### WHAT IS BEING ASKED
Print the first line of the data below and every one after it, through the line containing "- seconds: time", exactly as written.

[Start of Attachment]

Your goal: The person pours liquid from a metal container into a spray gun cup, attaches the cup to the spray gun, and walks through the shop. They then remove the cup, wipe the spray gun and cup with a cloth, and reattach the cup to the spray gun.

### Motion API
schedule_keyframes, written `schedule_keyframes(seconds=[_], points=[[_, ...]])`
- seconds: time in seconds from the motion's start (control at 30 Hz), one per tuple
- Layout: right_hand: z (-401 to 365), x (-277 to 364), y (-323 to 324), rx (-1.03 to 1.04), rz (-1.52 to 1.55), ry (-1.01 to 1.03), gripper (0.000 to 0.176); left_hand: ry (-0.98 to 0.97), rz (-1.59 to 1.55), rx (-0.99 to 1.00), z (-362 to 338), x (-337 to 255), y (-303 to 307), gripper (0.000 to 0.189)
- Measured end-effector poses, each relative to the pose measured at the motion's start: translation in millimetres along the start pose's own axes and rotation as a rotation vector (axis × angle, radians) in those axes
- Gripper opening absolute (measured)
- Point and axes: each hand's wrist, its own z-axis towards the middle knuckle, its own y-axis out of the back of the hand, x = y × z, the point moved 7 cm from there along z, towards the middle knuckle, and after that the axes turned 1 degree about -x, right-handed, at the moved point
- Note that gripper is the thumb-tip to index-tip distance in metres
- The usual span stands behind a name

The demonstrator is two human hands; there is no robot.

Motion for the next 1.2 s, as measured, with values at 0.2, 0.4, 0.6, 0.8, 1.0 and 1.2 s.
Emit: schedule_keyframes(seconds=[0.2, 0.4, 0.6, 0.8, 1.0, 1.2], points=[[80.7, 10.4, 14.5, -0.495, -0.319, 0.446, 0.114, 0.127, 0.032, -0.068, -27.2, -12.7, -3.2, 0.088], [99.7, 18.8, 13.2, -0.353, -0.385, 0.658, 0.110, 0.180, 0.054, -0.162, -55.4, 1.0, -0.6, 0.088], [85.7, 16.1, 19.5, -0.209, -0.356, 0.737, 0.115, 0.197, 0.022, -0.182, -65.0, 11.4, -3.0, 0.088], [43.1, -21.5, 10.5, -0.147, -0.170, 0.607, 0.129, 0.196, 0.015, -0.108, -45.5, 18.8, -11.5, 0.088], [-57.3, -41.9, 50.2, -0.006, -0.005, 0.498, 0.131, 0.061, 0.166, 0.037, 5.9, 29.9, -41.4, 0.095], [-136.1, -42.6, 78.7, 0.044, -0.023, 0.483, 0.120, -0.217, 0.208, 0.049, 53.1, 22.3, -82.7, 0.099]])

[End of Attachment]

### OUTPUT OF THE TASK
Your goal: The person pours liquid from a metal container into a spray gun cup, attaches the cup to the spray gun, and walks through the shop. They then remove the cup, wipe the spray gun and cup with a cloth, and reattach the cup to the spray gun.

### Motion API
schedule_keyframes, written `schedule_keyframes(seconds=[_], points=[[_, ...]])`
- seconds: time in seconds from the motion's start (control at 30 Hz), one per tuple

No more output will be added to the exercise.